[ASSIGNMENT] From the line with "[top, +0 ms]" to the line with "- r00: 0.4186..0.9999", retype each line exactly as it stands in the records below, but skip the pictures.

[INPUT]
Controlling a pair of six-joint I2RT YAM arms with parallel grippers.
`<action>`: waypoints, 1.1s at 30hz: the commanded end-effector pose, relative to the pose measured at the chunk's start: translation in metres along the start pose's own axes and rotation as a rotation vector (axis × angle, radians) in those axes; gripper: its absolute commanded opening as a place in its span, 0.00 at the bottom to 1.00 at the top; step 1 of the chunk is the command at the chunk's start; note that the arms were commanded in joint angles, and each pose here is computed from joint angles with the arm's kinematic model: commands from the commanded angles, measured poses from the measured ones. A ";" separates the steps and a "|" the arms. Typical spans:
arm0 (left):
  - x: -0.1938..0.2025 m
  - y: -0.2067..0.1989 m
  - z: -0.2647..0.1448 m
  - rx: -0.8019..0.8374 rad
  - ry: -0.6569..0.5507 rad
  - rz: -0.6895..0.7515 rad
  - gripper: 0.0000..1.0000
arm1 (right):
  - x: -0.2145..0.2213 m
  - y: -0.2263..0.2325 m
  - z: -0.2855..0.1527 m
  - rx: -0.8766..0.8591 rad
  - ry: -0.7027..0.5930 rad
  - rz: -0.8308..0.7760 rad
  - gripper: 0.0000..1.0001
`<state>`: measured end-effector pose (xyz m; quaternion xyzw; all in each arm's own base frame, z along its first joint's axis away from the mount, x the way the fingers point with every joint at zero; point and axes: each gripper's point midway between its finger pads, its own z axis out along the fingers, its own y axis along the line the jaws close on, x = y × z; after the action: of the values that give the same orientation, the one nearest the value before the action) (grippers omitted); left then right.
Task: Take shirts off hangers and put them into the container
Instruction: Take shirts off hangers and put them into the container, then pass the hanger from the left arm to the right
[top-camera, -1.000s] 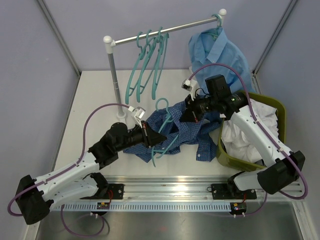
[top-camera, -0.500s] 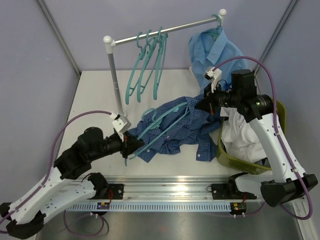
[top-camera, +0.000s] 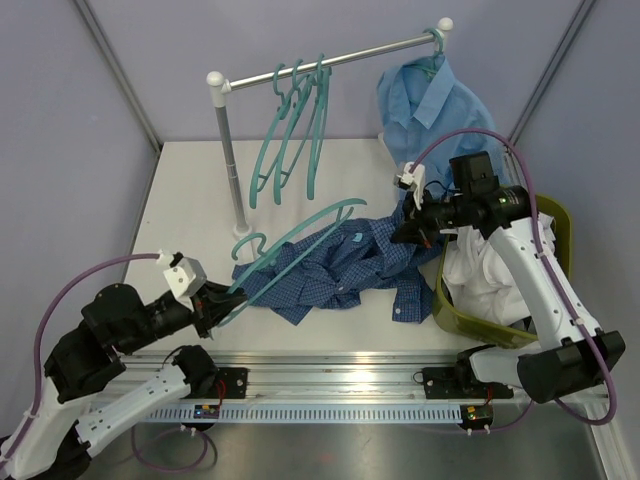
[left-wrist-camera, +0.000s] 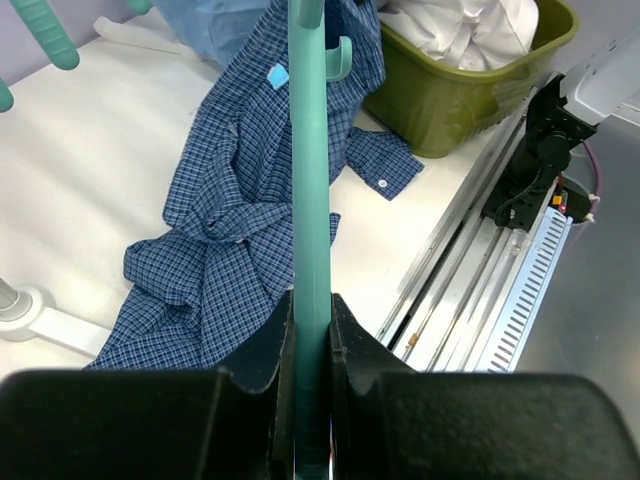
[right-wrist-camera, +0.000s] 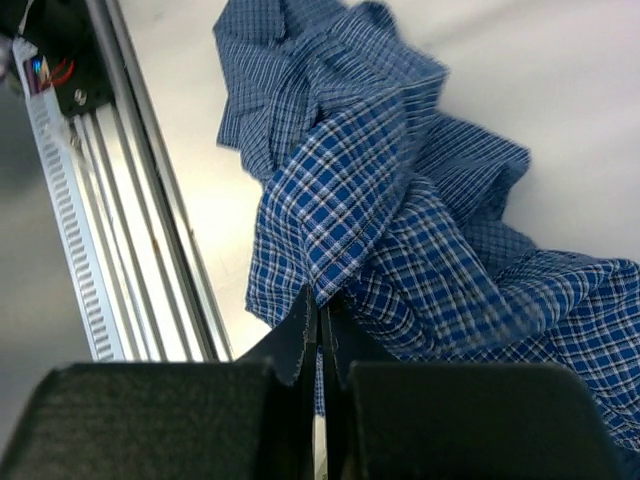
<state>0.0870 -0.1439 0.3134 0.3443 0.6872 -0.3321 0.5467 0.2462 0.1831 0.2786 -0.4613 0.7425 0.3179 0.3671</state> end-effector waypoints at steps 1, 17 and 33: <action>-0.019 0.007 0.010 -0.033 -0.062 0.009 0.00 | 0.028 0.018 0.013 -0.145 0.065 -0.088 0.00; -0.009 0.008 0.073 0.013 0.068 -0.016 0.00 | 0.039 0.062 -0.021 -0.148 0.178 -0.547 0.58; 0.004 -0.033 0.096 0.377 0.179 0.215 0.03 | 0.000 0.093 -0.028 -0.340 0.024 -0.531 0.68</action>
<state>0.1170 -0.2268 0.2599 0.5084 0.6824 -0.3276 0.4105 0.1731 0.1946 0.3147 -0.7071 0.5223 0.2650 0.3962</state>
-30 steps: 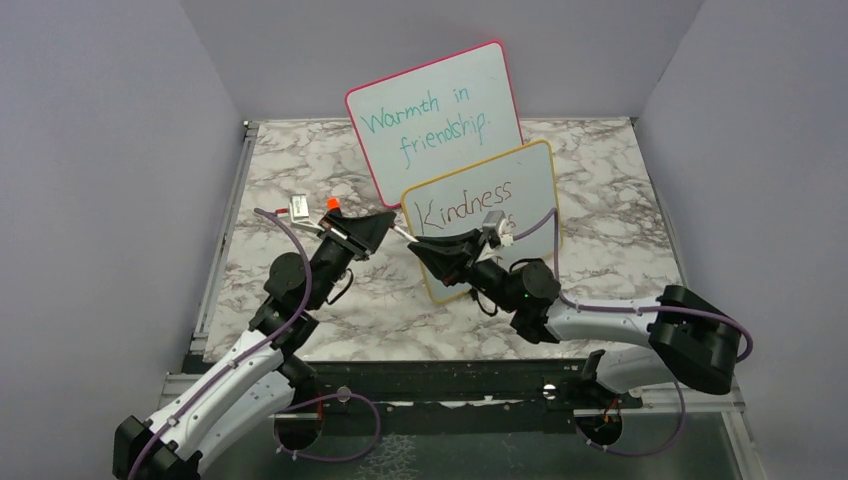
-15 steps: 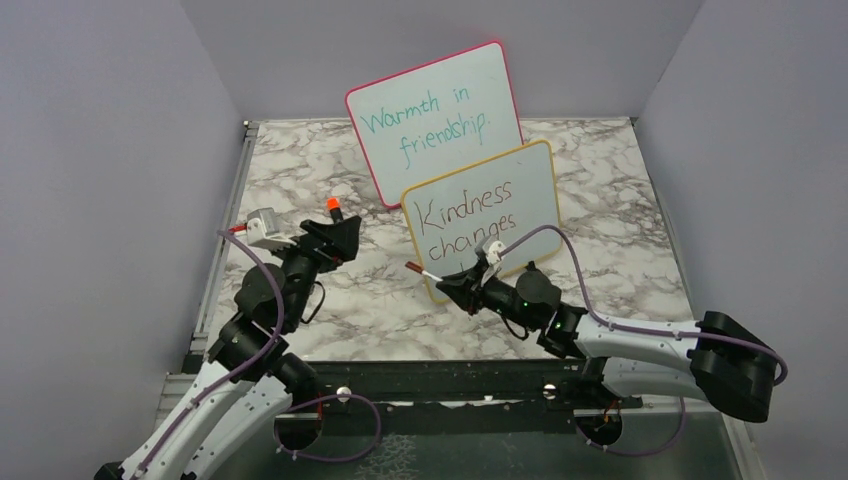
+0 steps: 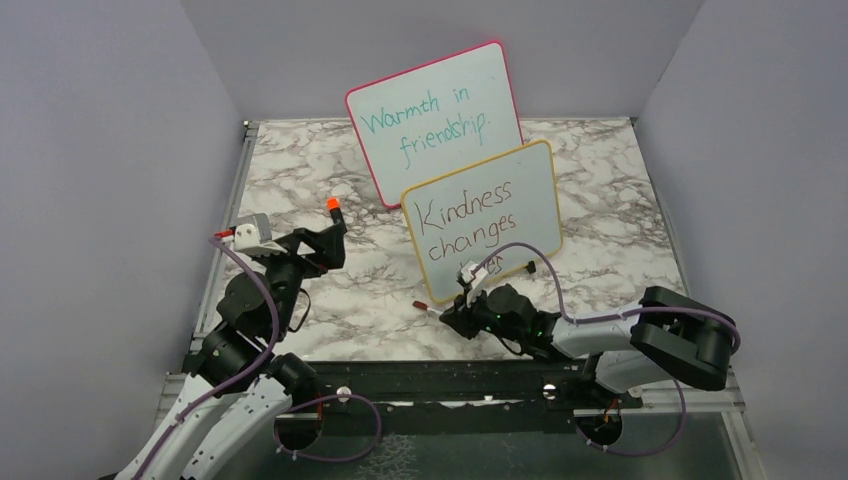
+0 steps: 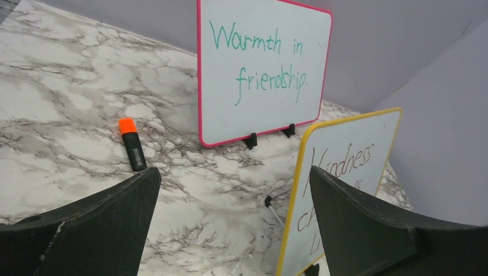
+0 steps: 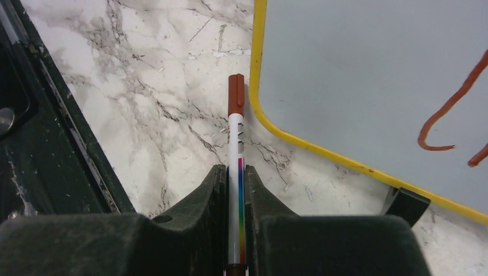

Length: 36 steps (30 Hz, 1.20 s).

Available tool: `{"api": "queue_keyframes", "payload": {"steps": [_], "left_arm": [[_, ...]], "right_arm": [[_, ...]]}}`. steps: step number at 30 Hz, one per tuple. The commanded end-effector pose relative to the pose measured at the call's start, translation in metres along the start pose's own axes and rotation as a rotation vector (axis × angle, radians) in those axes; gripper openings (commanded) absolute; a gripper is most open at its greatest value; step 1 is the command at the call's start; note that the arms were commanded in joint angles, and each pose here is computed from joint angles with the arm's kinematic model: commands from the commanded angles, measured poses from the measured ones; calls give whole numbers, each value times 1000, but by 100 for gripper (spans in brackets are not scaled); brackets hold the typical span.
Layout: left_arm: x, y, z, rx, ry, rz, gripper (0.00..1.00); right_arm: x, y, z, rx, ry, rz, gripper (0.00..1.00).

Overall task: Write a sentence on the whiteboard
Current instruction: Place the whiteboard marker at the center of the board, then reset both arms

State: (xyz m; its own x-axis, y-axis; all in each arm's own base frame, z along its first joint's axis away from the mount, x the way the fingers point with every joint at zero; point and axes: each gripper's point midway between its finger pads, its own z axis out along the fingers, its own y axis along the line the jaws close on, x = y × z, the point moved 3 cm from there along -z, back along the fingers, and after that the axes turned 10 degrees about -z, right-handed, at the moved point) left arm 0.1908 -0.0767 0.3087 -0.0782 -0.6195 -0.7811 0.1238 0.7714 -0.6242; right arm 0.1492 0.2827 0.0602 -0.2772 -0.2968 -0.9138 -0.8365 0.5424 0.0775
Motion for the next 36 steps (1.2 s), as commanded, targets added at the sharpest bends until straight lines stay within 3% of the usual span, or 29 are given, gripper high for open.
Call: {"api": "queue_keyframes", "payload": {"steps": [1,11,19,21,28,36], "left_arm": [[-8,6,-5,-23,-18,67,99],[-7,5,-7,-3,-8,85,99],[-8,2,-9,18,-2,101,99],[-11,0,-11,32,-5,112,99],[-32,-3,-22,57,-61,169,99],[-57,17,-42,-6,-211,140,99]], "right_arm": [[18,4,4,33,46,27,10],[19,-12,-12,184,69,67,34],[-25,-31,-55,326,22,83,47],[-42,-40,-74,394,4,85,56],[-110,-89,-178,783,-133,162,74],[-137,-117,-275,1006,-265,268,86]]}}
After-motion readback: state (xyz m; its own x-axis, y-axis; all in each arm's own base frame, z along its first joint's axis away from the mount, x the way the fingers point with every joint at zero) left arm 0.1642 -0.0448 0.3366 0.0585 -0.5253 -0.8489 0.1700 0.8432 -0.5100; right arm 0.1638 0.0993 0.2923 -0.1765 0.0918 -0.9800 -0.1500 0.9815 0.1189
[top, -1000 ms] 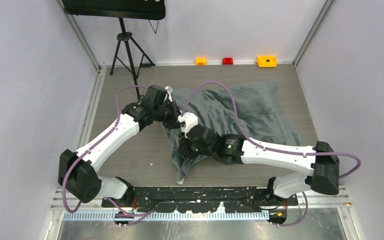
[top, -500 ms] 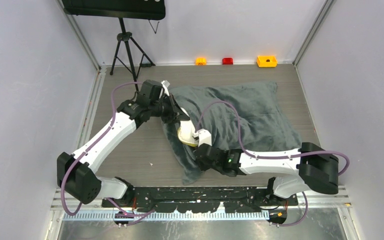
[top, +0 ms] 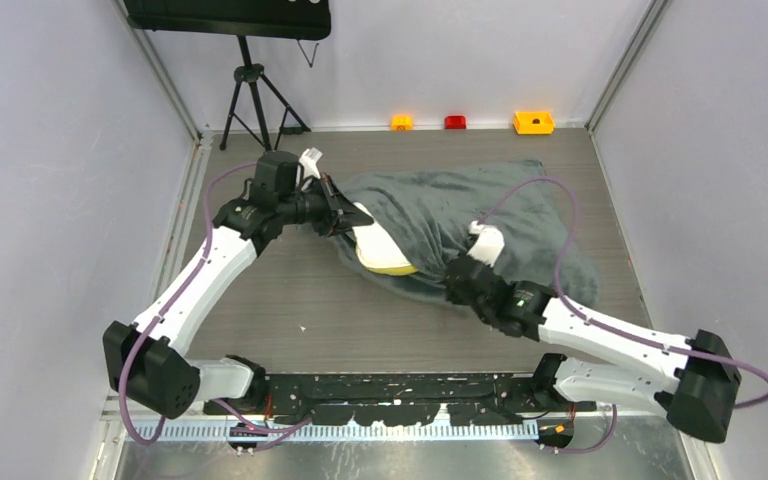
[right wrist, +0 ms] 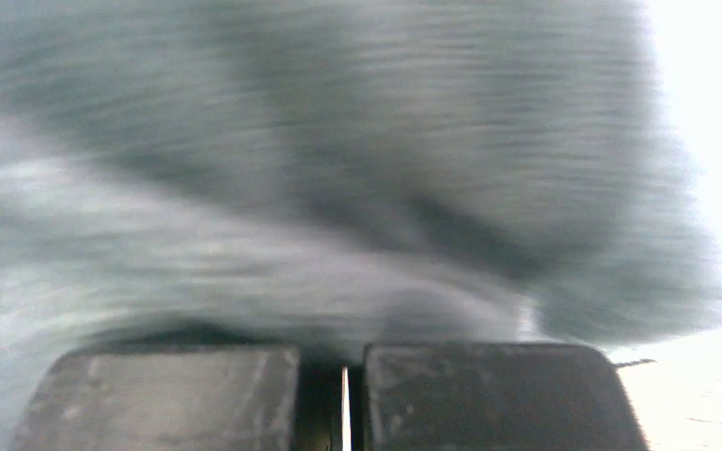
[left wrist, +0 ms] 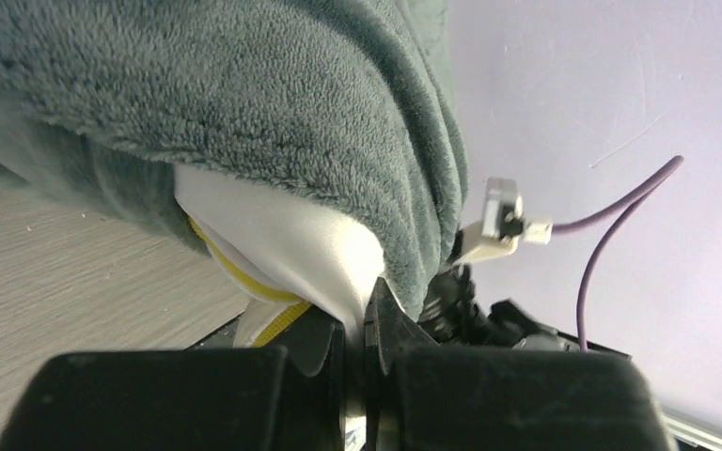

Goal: Remove the pillowcase from the pillow

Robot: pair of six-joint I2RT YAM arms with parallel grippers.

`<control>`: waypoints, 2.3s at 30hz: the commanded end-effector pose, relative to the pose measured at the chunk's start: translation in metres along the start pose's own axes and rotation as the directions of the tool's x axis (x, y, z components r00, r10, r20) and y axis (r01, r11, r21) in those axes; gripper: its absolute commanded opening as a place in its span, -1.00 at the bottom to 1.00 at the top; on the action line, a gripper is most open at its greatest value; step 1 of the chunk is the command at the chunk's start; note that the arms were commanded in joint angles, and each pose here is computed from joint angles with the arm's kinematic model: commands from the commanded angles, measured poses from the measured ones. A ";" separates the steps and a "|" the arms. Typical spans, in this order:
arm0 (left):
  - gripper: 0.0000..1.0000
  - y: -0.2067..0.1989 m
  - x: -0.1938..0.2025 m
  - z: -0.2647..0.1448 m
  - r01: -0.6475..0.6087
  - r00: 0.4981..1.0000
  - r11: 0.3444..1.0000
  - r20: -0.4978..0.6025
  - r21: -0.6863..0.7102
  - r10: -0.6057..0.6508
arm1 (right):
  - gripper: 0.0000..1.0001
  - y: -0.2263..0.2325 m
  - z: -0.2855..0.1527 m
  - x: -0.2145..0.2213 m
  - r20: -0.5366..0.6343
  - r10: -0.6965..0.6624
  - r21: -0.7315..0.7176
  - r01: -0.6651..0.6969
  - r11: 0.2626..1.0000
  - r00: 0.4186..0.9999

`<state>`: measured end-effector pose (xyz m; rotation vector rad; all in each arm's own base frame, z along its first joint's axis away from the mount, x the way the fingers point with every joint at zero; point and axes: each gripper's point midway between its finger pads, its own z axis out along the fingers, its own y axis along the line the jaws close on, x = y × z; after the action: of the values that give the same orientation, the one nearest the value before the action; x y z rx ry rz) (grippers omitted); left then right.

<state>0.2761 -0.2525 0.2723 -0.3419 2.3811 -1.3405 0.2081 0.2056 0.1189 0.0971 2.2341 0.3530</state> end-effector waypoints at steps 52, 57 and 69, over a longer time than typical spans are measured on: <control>-1.00 -0.042 0.032 -0.019 -0.223 0.974 0.963 0.014 0.151 0.224 | 0.23 0.131 -0.033 -0.085 0.224 -0.571 0.014 0.583 0.813 0.790; -1.00 -0.042 0.032 -0.020 -0.228 0.973 0.963 0.017 0.145 0.228 | -0.89 0.130 -0.034 -0.080 0.220 -0.547 -0.018 0.564 0.825 0.808; 0.54 0.040 0.004 -0.040 -0.235 0.941 0.936 0.182 -0.263 0.287 | -1.00 0.129 -0.062 -0.092 0.241 -0.362 -0.151 0.404 0.902 0.900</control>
<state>0.2415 -0.2347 0.2517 -0.1699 2.4024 -1.0493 0.2096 0.3100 0.2248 -0.5645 1.9847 0.2225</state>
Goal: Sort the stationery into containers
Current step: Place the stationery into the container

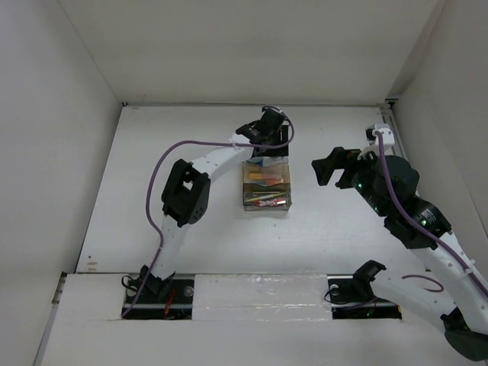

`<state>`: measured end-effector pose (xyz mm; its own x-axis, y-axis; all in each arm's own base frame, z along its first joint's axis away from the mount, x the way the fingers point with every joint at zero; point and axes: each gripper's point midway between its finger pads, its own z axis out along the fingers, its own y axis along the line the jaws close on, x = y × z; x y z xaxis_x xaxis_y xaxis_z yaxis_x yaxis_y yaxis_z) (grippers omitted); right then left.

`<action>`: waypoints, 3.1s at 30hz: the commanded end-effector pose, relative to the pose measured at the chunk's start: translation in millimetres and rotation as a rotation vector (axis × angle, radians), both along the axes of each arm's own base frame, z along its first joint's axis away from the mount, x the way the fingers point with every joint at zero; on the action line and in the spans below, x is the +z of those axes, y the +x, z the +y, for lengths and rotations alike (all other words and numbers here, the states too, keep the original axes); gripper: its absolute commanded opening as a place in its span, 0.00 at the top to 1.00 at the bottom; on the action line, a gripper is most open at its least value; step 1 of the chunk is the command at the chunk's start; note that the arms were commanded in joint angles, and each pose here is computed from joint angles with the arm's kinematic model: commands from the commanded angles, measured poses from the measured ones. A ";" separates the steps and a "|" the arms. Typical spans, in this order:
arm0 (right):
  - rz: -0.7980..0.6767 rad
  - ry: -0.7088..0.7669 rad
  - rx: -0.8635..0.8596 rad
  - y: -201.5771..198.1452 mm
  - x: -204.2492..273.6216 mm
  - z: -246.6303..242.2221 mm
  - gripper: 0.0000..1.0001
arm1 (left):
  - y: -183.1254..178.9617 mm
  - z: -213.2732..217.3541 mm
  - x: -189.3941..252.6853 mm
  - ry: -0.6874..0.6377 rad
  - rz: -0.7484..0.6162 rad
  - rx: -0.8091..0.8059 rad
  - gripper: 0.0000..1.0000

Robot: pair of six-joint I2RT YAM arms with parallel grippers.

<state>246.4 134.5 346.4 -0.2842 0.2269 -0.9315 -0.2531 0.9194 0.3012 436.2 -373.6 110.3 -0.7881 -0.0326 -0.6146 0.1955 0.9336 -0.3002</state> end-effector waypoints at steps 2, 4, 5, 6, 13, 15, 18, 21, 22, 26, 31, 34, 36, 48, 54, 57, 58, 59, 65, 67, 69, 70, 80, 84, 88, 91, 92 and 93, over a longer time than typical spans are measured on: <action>-0.038 0.000 -0.008 0.6 10.6 -4.2 0.00 | 13.7 -9.7 34.5 -0.044 -0.073 0.022 1.00; -0.038 0.000 -0.008 0.6 10.6 -4.2 0.00 | 16.1 -13.9 35.2 -0.050 -0.070 0.015 1.00; -0.038 0.000 -0.008 0.6 10.6 -4.2 0.00 | 15.5 -13.4 37.7 -0.048 -0.068 0.015 1.00; -0.038 0.000 -0.008 0.6 10.6 -4.2 0.00 | 16.1 -13.9 33.4 -0.041 -0.060 0.015 1.00; -0.045 0.007 0.001 0.6 12.7 -2.3 0.00 | 16.7 -7.7 26.3 -0.005 -0.043 0.043 1.00; -0.037 0.001 0.001 1.0 8.6 -2.0 0.00 | 14.8 -6.1 26.5 -0.003 -0.041 0.043 1.00; -0.037 0.001 0.001 1.0 8.6 -2.0 0.00 | 13.6 -0.5 23.4 0.018 -0.031 0.064 1.00; -0.037 0.001 0.001 1.0 8.6 -2.0 0.00 | 13.6 -0.5 23.3 0.018 -0.031 0.064 0.97; -0.045 0.007 0.001 1.6 10.8 -1.6 0.00 | 13.6 -0.5 23.3 0.018 -0.031 0.064 0.94; -0.044 0.008 0.010 1.0 10.7 -0.1 0.00 | 9.1 -5.9 23.2 -0.004 -0.011 0.037 0.80; -0.035 0.004 0.019 0.7 6.6 1.7 0.00 | 9.0 -8.0 33.8 -0.028 -0.029 0.030 0.59; -0.042 0.011 0.029 0.5 8.7 3.8 0.00 | 8.8 -7.8 39.0 -0.034 -0.036 0.030 0.52; -0.045 0.003 0.031 0.6 8.6 3.5 0.00 | 8.5 -7.6 44.2 -0.040 -0.043 0.030 0.40; -0.044 0.004 0.040 0.9 6.6 5.7 0.00 | 7.5 -8.4 44.1 -0.040 -0.042 0.017 0.16; -0.052 0.009 0.031 2.8 8.8 3.8 0.00 | 8.7 -9.4 47.8 -0.046 -0.048 0.017 0.18; -0.052 0.009 0.031 2.8 8.8 3.8 0.00 | 7.6 -10.7 47.9 -0.051 -0.044 0.011 0.33; -0.052 0.009 0.031 2.8 8.8 3.8 0.00 | 7.5 -11.0 48.0 -0.056 -0.041 0.017 0.39; -0.052 0.009 0.031 2.8 8.8 3.8 0.00 | 5.8 -9.5 50.6 -0.057 -0.042 0.017 0.45; -0.044 0.004 0.031 3.2 4.6 4.1 0.00 | 7.7 -6.5 55.7 -0.053 -0.058 0.031 0.64; -0.044 0.004 0.031 3.2 4.6 4.1 0.00 | 4.8 -4.1 47.3 -0.032 -0.035 0.031 0.72; -0.044 0.004 0.031 3.2 4.6 4.1 0.00 | 6.9 -5.9 58.3 -0.045 -0.050 0.031 0.78; -0.043 0.006 0.040 2.5 4.6 5.5 0.00 | 5.8 -4.9 59.7 -0.041 -0.046 0.031 0.82; -0.042 0.007 0.049 1.8 4.5 7.0 0.00 | 3.6 0.1 64.1 -0.058 0.023 0.026 0.94; -0.042 0.009 0.058 1.0 4.5 8.4 0.00 | 3.1 2.0 49.8 -0.045 0.078 0.018 0.99; -0.042 0.009 0.058 1.0 4.5 8.4 0.00 | 2.3 7.2 41.6 -0.011 0.089 0.024 0.99; -0.041 0.010 0.067 0.3 4.5 9.8 0.00 | 3.4 8.7 44.7 -0.003 0.086 0.031 0.99; -0.041 0.010 0.067 0.3 4.5 9.9 0.00 | 8.3 11.5 40.6 -0.001 0.089 0.040 0.99; -0.041 0.010 0.067 0.3 4.5 9.9 0.00 | 8.5 11.8 40.9 0.007 0.090 0.034 0.99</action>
<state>245.0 142.2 340.0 -0.3017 0.2018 -0.9318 -0.3009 0.9072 0.2939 436.3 -360.2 122.2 -0.8659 -0.0410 -0.4985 0.1215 0.9495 -0.2892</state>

[YOUR RESPONSE]
[top, +0 ms] 
[right wrist, +0 ms] 
[left wrist, +0 ms] 

Goal: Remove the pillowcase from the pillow

Robot: pair of six-joint I2RT YAM arms with parallel grippers.

`<control>`: waypoints, 2.3s at 30hz: the commanded end-effector pose, relative to the pose measured at the chunk's start: translation in metres along the start pose's own axes and rotation as the directions of the tool's x axis (x, y, z components r00, r10, r20) and y axis (r01, r11, r21) in those axes; gripper: its absolute commanded opening as a place in its span, -1.00 at the bottom to 1.00 at the top; on the action line, a gripper is most open at its greatest value; step 1 of the chunk is the command at the chunk's start; note that the arms were commanded in joint angles, and each pose here is computed from joint angles with the arm's kinematic model: commands from the commanded angles, measured poses from the measured ones. A ";" separates the steps and a "|" the arms. Typical spans, in this order:
arm0 (left):
  - gripper: 0.0000..1.0000
  - y: -0.2067..0.1989 m
  - x: -0.1938..0.2025 m
  - z: -0.2647..0.1448 m
  - r01: -0.6475..0.6087
  - r00: 0.4981..1.0000
  - r11: 0.3444..1.0000
  - r20: -0.4978..0.6025
  - r21: -0.6863..0.7102
  - r10: -0.6057..0.6508
arm1 (right):
  - gripper: 0.0000..1.0001
  - y: -0.2263..0.2325 m
  - z: -0.2855..0.1527 m
  - x: -0.2145..0.2213 m
  - r20: -0.5366..0.6343
  - r10: -0.6965..0.6624
  - r21: -0.7315..0.7176
  - r01: -0.6651..0.6969
  - r11: 0.2626..1.0000
  - r00: 0.4186..0.9999

This output is complete as it stands.